**PROBLEM TO WORK ON:**
Reproduce each line below precisely. Drop the pictures.
----
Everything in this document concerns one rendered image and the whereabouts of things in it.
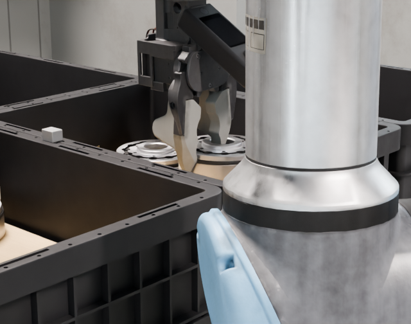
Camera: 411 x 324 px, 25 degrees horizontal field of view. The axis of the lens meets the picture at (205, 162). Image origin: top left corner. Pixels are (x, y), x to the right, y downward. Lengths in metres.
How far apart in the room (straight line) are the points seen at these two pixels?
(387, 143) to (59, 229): 0.36
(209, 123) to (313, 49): 0.56
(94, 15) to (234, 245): 3.01
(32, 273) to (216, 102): 0.46
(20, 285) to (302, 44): 0.26
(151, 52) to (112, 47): 2.45
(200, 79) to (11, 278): 0.45
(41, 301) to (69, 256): 0.04
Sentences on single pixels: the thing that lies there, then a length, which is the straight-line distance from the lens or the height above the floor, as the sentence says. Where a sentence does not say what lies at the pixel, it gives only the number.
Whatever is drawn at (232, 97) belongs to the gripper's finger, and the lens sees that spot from 1.10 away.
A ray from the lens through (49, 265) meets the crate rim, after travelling 0.69.
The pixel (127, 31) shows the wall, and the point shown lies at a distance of 3.44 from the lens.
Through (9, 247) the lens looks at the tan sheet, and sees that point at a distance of 0.98.
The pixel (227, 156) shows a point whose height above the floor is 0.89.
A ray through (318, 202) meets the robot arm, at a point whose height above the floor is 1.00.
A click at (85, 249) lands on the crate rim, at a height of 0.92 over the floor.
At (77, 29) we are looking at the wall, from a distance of 3.66.
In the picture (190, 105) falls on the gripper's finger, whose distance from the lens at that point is 1.04.
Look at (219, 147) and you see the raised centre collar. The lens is 1.09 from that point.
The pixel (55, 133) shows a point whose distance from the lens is 0.97.
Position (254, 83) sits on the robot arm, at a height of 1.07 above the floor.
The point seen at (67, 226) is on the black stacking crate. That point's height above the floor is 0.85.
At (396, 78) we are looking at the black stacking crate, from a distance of 1.39.
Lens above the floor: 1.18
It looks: 17 degrees down
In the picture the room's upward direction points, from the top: straight up
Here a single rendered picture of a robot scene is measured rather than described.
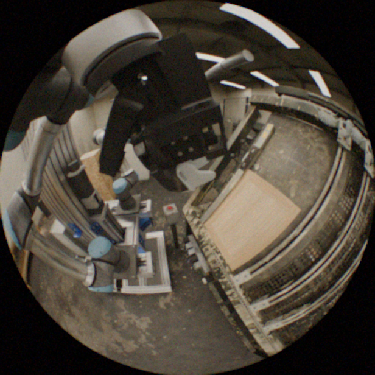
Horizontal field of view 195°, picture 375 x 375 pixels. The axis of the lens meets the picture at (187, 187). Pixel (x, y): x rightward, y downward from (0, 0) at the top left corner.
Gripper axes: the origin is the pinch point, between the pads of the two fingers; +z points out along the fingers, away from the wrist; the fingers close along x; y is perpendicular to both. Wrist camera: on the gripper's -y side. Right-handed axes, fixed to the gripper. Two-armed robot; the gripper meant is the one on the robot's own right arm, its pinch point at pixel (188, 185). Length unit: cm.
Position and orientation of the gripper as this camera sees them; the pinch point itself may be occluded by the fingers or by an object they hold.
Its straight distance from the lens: 20.8
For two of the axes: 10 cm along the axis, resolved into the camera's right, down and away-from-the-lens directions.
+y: 9.2, -2.8, -2.5
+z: 3.6, 4.5, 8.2
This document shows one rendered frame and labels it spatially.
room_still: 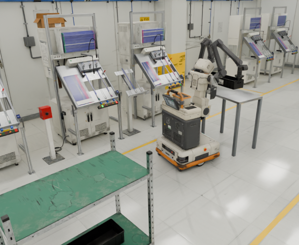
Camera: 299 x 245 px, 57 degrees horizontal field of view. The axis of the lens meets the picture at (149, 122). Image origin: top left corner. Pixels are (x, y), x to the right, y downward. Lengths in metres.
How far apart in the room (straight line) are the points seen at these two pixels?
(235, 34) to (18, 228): 7.00
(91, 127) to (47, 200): 2.85
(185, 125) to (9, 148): 2.31
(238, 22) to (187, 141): 4.84
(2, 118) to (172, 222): 2.27
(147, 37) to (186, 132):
----
**TASK RESPONSE:**
Everything in this document concerns one rendered image and the whereabouts of things in it.
Camera: 411 x 324 px, 25 degrees horizontal field of view. The axis of the lens meets the picture at (205, 162). Image origin: top left corner. Pixels are (x, y), x to the right, y downward. Lengths in metres.
How far apart in the room (straight line) are the points seen at these two pixels?
(387, 143) to (59, 229): 0.36
(209, 123) to (313, 49): 0.56
(94, 15) to (234, 245): 3.01
(32, 273) to (216, 102): 0.46
(20, 285) to (302, 44): 0.26
(151, 52) to (112, 47): 2.45
(200, 79) to (11, 278): 0.45
(41, 301) to (69, 256): 0.04
Sentences on single pixels: the thing that lies there, then a length, which is the straight-line distance from the lens or the height above the floor, as the sentence says. Where a sentence does not say what lies at the pixel, it gives only the number.
Whatever is drawn at (232, 97) belongs to the gripper's finger, and the lens sees that spot from 1.10 away.
A ray from the lens through (49, 265) meets the crate rim, after travelling 0.69.
The pixel (127, 31) shows the wall, and the point shown lies at a distance of 3.44 from the lens.
Through (9, 247) the lens looks at the tan sheet, and sees that point at a distance of 0.98.
The pixel (227, 156) shows a point whose height above the floor is 0.89.
A ray through (318, 202) meets the robot arm, at a point whose height above the floor is 1.00.
A click at (85, 249) lands on the crate rim, at a height of 0.92 over the floor.
At (77, 29) we are looking at the wall, from a distance of 3.66.
In the picture (190, 105) falls on the gripper's finger, whose distance from the lens at that point is 1.04.
Look at (219, 147) and you see the raised centre collar. The lens is 1.09 from that point.
The pixel (55, 133) shows a point whose distance from the lens is 0.97.
Position (254, 83) sits on the robot arm, at a height of 1.07 above the floor.
The point seen at (67, 226) is on the black stacking crate. That point's height above the floor is 0.85.
At (396, 78) we are looking at the black stacking crate, from a distance of 1.39.
Lens above the floor: 1.18
It looks: 17 degrees down
In the picture the room's upward direction points, from the top: straight up
Here a single rendered picture of a robot scene is measured rather than described.
Horizontal field of view 195°, picture 375 x 375 pixels. The axis of the lens meets the picture at (187, 187). Pixel (x, y): x rightward, y downward from (0, 0) at the top left corner.
Gripper axes: the origin is the pinch point, between the pads of the two fingers; +z points out along the fingers, away from the wrist; the fingers close along x; y is perpendicular to both. Wrist camera: on the gripper's -y side. Right-handed axes, fixed to the gripper. Two-armed robot; the gripper meant is the one on the robot's own right arm, its pinch point at pixel (188, 185). Length unit: cm.
Position and orientation of the gripper as this camera sees them; the pinch point itself may be occluded by the fingers or by an object they hold.
Its straight distance from the lens: 20.8
For two of the axes: 10 cm along the axis, resolved into the camera's right, down and away-from-the-lens directions.
+y: 9.2, -2.8, -2.5
+z: 3.6, 4.5, 8.2
This document shows one rendered frame and labels it spatially.
room_still: 
Camera: 299 x 245 px, 57 degrees horizontal field of view. The axis of the lens meets the picture at (149, 122). Image origin: top left corner. Pixels are (x, y), x to the right, y downward. Lengths in metres.
How far apart in the room (straight line) are the points seen at these two pixels?
(235, 34) to (18, 228): 7.00
(91, 127) to (47, 200): 2.85
(185, 125) to (9, 148): 2.31
(238, 22) to (187, 141): 4.84
(2, 118) to (172, 222): 2.27
(147, 37) to (186, 132):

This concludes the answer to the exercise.